◆ **Prompt**:
Extract, exactly as written, each line from the start of the records below to the line containing "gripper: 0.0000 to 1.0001", both ends included; drop the pictures.

◆ **Extracted data entries**:

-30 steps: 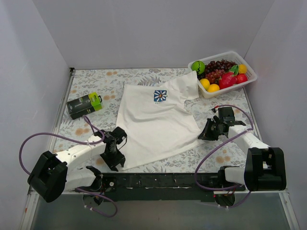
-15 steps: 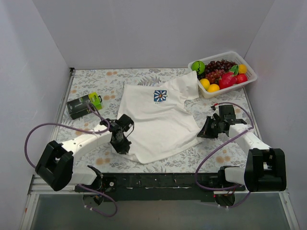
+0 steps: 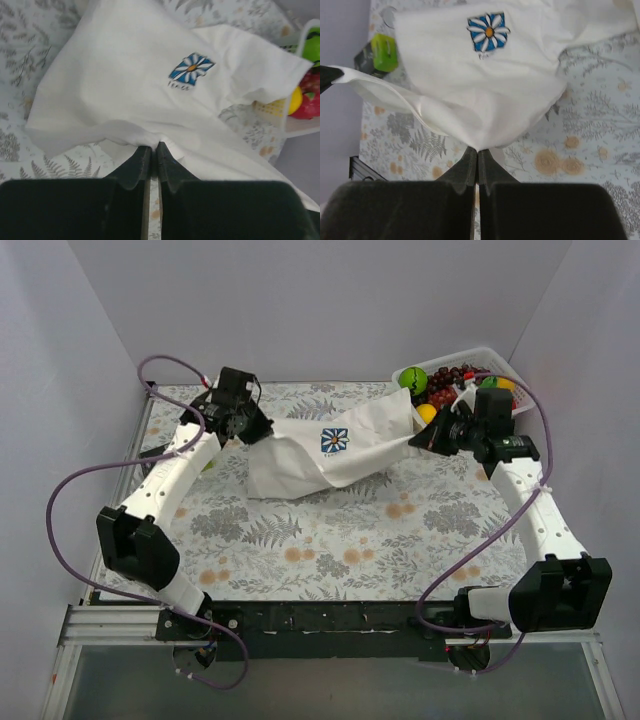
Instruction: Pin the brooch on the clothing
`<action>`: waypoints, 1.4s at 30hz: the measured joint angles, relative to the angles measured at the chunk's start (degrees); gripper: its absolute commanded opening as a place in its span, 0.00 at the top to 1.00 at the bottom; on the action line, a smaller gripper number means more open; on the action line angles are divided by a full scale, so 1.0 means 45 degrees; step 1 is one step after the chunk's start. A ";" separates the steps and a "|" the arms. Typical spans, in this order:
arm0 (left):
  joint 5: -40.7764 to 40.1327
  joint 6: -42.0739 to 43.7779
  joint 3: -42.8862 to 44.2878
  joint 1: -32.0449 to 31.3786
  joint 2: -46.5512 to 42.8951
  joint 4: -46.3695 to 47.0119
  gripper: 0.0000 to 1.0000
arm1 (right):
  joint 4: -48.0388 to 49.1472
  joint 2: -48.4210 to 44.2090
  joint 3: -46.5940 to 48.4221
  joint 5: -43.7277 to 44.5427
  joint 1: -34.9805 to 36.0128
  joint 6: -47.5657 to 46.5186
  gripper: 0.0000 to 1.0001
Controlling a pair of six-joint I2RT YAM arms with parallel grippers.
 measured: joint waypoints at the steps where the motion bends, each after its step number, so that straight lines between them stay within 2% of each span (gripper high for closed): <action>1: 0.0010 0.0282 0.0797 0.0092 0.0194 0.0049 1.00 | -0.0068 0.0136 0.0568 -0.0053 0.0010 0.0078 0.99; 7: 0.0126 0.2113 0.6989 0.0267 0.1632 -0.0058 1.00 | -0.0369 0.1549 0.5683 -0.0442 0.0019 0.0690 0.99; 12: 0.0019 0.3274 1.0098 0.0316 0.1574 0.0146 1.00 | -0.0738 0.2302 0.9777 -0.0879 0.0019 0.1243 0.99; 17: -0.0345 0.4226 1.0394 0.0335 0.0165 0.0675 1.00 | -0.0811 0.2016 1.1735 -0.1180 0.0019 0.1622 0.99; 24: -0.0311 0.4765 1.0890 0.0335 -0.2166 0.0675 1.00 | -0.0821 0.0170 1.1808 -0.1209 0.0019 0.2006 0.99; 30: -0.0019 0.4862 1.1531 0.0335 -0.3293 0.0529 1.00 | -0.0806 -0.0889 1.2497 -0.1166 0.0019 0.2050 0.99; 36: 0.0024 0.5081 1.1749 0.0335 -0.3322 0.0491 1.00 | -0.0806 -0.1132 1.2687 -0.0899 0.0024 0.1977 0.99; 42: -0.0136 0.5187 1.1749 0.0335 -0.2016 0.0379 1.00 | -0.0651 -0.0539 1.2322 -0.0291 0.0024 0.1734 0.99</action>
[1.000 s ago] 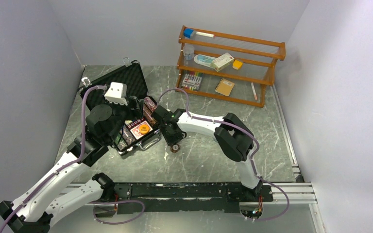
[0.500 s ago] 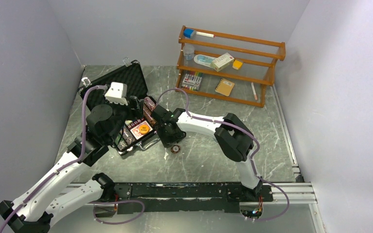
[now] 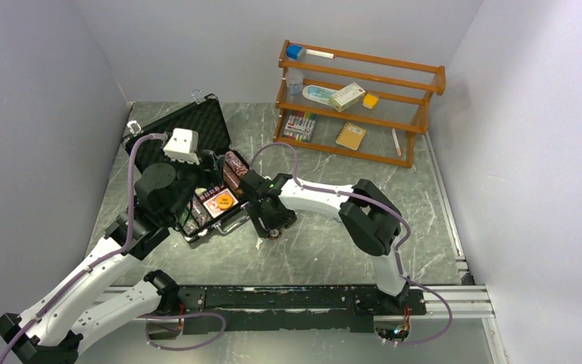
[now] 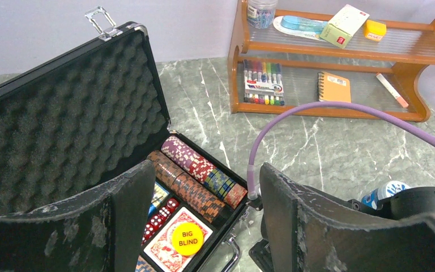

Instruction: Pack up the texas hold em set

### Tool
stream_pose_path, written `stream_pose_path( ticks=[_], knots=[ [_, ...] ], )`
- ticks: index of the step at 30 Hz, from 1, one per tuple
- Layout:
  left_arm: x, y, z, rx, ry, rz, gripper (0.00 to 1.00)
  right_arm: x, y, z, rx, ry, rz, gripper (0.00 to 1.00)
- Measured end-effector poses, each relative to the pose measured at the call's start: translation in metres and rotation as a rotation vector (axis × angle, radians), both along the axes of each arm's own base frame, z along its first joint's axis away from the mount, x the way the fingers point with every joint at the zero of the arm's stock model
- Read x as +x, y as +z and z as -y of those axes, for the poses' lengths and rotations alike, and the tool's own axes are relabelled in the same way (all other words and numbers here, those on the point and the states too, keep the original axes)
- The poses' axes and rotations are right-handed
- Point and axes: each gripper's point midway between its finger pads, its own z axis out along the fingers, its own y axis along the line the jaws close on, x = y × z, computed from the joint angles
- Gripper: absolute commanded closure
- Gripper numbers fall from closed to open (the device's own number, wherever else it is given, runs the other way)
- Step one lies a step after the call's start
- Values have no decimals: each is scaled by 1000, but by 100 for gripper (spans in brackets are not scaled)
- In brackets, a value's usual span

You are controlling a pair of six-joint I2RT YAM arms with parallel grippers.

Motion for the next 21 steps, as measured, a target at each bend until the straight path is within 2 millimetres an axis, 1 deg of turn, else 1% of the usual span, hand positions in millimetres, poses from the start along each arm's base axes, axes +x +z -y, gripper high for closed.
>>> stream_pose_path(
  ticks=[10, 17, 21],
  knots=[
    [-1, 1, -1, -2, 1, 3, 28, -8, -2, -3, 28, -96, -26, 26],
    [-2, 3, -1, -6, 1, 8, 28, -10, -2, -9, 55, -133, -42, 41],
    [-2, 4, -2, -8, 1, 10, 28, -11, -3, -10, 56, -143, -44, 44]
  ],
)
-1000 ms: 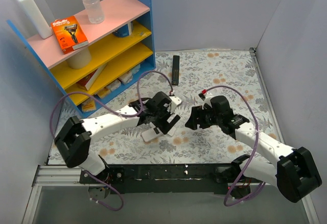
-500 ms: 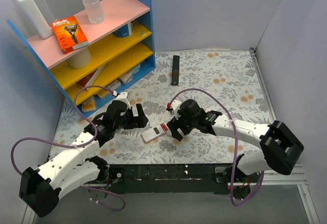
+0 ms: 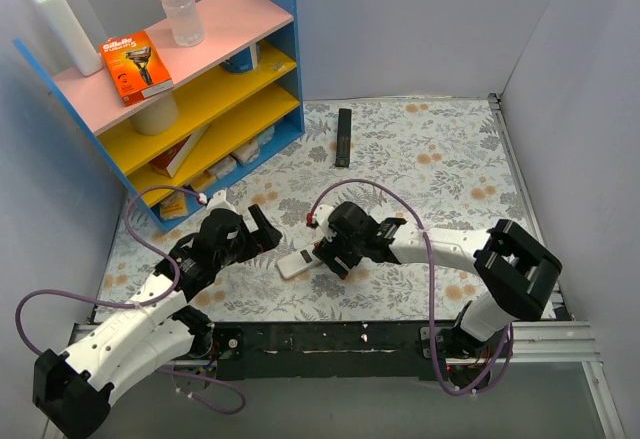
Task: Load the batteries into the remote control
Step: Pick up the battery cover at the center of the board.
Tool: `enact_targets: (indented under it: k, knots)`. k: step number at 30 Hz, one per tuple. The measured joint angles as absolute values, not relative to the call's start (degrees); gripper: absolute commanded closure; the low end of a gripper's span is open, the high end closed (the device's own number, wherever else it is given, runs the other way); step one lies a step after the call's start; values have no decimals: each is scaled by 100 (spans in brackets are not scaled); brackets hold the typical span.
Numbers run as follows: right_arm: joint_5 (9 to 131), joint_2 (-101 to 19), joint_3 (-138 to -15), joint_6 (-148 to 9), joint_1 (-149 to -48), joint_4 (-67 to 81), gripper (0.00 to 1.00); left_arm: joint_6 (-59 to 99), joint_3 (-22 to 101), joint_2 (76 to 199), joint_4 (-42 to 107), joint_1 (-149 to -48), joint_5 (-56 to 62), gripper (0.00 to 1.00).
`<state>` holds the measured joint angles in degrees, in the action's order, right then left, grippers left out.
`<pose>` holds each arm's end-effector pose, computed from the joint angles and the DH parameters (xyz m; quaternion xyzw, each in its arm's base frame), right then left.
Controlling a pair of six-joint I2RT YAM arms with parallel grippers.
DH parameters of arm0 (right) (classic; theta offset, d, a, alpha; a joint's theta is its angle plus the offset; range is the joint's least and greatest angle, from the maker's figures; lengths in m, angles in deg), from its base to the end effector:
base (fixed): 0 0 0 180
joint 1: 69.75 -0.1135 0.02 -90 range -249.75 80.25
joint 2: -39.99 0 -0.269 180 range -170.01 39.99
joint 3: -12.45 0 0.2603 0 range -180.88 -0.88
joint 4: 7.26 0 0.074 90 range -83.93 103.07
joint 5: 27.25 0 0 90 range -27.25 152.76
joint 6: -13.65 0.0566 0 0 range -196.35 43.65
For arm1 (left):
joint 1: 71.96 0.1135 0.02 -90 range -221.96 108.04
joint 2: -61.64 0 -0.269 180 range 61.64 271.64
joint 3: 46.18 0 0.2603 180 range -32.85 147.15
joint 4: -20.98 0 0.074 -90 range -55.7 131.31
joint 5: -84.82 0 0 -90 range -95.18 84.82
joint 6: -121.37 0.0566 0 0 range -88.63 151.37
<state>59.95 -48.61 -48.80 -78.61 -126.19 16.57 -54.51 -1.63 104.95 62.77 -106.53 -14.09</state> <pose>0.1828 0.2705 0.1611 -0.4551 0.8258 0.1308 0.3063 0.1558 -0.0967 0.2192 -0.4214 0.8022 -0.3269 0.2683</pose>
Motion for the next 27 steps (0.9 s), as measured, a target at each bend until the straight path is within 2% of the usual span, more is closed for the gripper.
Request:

◆ **Output below**:
-30 steps: 
-15 steps: 
+0 steps: 
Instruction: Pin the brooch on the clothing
`<action>`: waypoints, 1.4s at 30hz: the measured joint angles, relative to the angles measured at the chunk's start (degrees); gripper: its absolute commanded opening as a place in its span, 0.00 at the top to 1.00 at the bottom; on the action line, a smaller gripper number means more open; on the action line angles are divided by a full scale, so 1.0 means 45 degrees; step 1 is one step after the chunk's start. A ";" separates the steps and a "|" the arms. Typical spans, in this order:
arm0 (left):
  joint 5: -40.7764 to 40.1327
  joint 6: -42.0739 to 43.7779
  joint 3: -42.8862 to 44.2878
  joint 1: -32.0449 to 31.3786
  joint 2: -46.5512 to 42.8951
  joint 4: -46.3695 to 47.0119
  gripper: 0.0000 to 1.0000
arm1 (right):
  joint 4: -48.0388 to 49.1472
  joint 2: -48.4210 to 44.2090
  joint 3: -46.5940 to 48.4221
  joint 5: -43.7277 to 44.5427
  joint 1: -34.9805 to 36.0128
  joint 6: -47.5657 to 46.5186
  gripper: 0.0000 to 1.0001

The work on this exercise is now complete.